Родрик спокойно вышел и закрыл за собой дверь.
Сиделка заметила в шесть часов, что у него поднялась температура.
— Повышенная, — сказала она.
— Да. Ничего не поделаешь, — ответил он.
Она поглядела на него в недоумении, но не сказала ни слова.
Она ушла, а он лежал совершенно неподвижно, роясь в огромной пустоте своего мозга, надеясь, что в каком-нибудь закоулке он найдет силу, способную сохранить его разум и волю начать все сызнова. Столько нужно было ему изменить, он знал это, а теперь изменять надо и это, самое основание, на чем покоилось все остальное. Лежа один, притихший и напуганный, он знал, что следующие несколько часов решат наконец, чему быть — здоровью или безумию. Потеря Вероники (и не только потеря, но и потребность отвергнуть всякую мысль о ней) либо убьет его, либо выпустит его на свободу и как-то оправдает его решение вымести все безрассудные и бессмысленные порывы прочь из своей жизни.

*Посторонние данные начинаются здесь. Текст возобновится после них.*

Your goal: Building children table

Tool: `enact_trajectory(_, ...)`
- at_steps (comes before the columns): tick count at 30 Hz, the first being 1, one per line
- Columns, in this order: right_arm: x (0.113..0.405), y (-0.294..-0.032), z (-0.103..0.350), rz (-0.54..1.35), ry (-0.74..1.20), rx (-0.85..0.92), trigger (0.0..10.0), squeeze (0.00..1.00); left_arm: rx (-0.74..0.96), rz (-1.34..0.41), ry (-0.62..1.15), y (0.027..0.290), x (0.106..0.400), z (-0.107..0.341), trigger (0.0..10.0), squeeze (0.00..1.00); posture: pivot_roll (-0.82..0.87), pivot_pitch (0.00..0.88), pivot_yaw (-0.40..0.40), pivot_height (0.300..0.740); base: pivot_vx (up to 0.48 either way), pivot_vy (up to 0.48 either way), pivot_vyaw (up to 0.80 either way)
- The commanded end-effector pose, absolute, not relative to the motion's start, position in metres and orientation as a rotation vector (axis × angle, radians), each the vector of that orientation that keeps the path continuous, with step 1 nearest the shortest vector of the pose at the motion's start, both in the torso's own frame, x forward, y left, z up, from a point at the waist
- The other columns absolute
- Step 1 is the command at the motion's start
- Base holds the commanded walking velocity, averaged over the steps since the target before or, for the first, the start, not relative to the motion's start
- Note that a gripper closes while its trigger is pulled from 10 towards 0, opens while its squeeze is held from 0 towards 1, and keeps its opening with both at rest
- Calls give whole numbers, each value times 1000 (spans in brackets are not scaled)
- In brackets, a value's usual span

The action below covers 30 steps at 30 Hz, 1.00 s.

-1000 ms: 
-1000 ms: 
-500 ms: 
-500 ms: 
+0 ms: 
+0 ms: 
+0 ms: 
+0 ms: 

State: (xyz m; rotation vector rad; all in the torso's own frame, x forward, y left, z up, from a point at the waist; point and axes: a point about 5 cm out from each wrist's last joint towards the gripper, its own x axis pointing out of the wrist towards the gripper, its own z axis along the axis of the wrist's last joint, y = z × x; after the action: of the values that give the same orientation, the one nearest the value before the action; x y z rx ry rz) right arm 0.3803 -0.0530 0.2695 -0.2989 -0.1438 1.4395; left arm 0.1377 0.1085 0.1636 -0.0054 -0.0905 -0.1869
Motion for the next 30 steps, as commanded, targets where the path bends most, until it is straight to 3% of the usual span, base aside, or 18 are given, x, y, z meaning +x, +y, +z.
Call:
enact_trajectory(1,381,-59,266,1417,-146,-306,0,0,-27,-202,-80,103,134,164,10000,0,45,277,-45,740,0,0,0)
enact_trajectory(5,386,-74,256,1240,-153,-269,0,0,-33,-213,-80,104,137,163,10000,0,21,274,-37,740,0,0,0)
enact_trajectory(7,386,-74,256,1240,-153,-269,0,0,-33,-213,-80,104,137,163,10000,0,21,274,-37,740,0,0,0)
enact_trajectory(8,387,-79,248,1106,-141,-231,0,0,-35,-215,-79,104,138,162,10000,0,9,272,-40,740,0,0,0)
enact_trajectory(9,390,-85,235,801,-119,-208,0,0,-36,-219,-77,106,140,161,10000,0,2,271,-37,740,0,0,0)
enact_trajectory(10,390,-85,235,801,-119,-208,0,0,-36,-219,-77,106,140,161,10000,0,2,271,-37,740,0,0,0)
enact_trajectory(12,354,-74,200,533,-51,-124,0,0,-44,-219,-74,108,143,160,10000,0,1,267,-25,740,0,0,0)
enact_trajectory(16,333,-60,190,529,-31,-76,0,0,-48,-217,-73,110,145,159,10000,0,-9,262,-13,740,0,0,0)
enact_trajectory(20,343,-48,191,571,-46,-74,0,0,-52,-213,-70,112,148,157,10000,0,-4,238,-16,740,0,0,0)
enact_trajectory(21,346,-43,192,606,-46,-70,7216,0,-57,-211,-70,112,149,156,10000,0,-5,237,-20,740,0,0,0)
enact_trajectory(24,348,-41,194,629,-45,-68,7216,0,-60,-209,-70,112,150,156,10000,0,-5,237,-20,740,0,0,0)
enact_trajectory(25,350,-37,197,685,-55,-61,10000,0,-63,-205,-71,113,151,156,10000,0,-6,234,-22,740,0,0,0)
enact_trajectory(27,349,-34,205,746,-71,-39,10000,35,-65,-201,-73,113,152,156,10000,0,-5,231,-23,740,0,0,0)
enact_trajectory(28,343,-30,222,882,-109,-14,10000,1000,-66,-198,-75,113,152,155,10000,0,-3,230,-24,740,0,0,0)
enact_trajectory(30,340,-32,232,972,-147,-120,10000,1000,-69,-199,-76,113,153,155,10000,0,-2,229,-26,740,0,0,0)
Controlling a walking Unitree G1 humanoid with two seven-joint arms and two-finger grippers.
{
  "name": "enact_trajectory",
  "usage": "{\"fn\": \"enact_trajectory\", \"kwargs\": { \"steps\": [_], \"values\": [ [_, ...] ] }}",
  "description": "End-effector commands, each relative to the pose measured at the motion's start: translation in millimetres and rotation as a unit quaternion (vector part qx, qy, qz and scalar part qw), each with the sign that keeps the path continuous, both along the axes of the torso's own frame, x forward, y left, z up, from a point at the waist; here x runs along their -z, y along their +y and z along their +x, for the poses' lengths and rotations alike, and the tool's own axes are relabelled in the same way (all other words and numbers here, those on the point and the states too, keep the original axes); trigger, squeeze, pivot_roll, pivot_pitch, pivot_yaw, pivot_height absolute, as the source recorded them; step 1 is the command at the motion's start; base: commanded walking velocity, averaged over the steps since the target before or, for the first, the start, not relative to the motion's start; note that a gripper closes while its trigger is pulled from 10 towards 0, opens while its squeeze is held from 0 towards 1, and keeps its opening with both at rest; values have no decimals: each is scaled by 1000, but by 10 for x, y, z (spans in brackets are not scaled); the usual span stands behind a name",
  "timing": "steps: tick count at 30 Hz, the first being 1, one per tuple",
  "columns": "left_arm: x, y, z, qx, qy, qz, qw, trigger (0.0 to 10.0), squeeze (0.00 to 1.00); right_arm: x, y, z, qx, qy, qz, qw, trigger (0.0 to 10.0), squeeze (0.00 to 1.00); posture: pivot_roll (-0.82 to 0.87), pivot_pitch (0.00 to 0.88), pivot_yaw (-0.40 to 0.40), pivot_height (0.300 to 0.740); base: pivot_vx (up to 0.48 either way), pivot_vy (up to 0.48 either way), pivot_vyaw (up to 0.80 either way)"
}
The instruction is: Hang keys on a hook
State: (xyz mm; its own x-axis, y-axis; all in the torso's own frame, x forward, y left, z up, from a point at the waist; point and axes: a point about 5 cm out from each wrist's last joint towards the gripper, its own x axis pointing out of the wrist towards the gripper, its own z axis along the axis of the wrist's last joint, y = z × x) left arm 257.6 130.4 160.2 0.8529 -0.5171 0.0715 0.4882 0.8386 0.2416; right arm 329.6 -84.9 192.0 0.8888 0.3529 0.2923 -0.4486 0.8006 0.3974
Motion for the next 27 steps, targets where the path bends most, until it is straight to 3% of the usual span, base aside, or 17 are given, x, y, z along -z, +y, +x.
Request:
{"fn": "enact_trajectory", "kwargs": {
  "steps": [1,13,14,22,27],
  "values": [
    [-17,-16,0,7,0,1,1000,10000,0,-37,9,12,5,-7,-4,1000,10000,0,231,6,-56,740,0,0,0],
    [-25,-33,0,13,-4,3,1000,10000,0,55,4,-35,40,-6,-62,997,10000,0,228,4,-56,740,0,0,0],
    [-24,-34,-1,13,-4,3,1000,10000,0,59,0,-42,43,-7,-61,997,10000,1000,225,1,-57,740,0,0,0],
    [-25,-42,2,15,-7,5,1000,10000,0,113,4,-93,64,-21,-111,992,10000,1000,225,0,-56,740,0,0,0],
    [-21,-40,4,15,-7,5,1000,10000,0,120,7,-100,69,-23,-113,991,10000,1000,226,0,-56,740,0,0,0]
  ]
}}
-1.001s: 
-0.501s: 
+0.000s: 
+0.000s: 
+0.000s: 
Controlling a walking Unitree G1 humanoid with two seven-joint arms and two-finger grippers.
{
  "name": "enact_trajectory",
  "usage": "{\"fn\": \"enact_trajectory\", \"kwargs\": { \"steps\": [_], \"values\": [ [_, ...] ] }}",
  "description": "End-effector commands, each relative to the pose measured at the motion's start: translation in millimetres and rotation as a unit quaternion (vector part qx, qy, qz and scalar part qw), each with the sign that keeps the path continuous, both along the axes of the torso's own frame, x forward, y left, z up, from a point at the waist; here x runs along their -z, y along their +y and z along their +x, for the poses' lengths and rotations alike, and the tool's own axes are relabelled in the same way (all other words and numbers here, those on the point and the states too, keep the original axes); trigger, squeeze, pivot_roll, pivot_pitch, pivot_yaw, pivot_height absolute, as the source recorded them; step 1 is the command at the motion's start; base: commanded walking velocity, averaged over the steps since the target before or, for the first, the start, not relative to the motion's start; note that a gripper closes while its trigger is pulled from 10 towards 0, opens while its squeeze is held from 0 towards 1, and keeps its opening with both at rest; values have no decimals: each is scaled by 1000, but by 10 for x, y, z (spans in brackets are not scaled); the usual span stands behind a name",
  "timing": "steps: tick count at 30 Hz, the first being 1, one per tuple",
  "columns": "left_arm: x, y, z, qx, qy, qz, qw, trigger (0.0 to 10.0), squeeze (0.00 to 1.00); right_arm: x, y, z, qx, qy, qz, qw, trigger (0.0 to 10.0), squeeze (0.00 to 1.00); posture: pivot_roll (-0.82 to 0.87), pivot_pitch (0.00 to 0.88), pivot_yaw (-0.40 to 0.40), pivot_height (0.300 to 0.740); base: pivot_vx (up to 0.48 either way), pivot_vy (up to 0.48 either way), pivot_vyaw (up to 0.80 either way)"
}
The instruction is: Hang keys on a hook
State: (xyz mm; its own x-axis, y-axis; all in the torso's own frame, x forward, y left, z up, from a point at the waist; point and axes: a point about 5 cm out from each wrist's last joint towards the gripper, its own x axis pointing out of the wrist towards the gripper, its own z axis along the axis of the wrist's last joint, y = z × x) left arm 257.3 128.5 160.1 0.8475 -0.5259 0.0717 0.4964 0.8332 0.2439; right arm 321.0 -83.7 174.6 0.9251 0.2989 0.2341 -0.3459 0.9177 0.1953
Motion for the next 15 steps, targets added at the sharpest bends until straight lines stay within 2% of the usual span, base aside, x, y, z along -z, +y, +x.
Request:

За окном был сияющий летний вечер, и, прежде чем падет ночь и уснут птицы, он закончит борьбу со своим ангелом. Полное значение вести, принесенной Родриком, постепенно просачивалось в сознание, круша его, взрывая, опаляя, по мере того как ее замедленное действие накатывалось, волна за волной, болью непереносимой муки. И все-таки за всем этим брезжила надежда новой силы. Ночная сестра была предупреждена при вступлении на дежурство, что Ламли ведет себя странно, бредит. Она подошла подбодрить его, но в ответ услышала бессвязные, вялые фразы, и, еще до того как она ушла из палаты, началось опять бормотание, из которого она разобрала только «новая жизнь». Она не слишком обеспокоилась, зная по опыту, что в серьезных случаях бывают временные рецидивы.
А сам он знал, что спасение его в новой жизни, если только, пробиваясь к ней, он не сойдет с ума или не умрет. Долгие часы медленных летних сумерек были свидетелем огромности его борьбы: все-что-он-скажет-вам-правда, вперед, к новой жизни, ничего-не-поделаешь. Временами он засыпал, и в его путаные сны вплетались мгновения невообразимого покоя. Ничего-не-поделаешь, время уносит его вперед, без передышки, вперед, к новой жизни, все-правда, все-правда, мне-очень-жаль.
Чарлз поправлялся. Когда сняли гипс, оказалось, что ноги слушаются его; скоро ему дали палку с резиновым наконечником, и он ходил, опираясь на нее, по комнате.
Его не перевели в дом для выздоравливающих: то ли в округе не было такого учреждения, то ли оно было переполнено — он не спрашивал; но в результате он дольше обычного находился в полуинвалидном состоянии в той же самой больнице. Несколько оправившись, он сейчас же убедил сестру написать Родрику, что покидает больницу и что платить за отдельную палату тому больше не придется. Его перевели в одну из небольших общих палат, и он жил там на положении полубольного, полуслужащего, выполняя от нечего делать всякие мелкие услуги.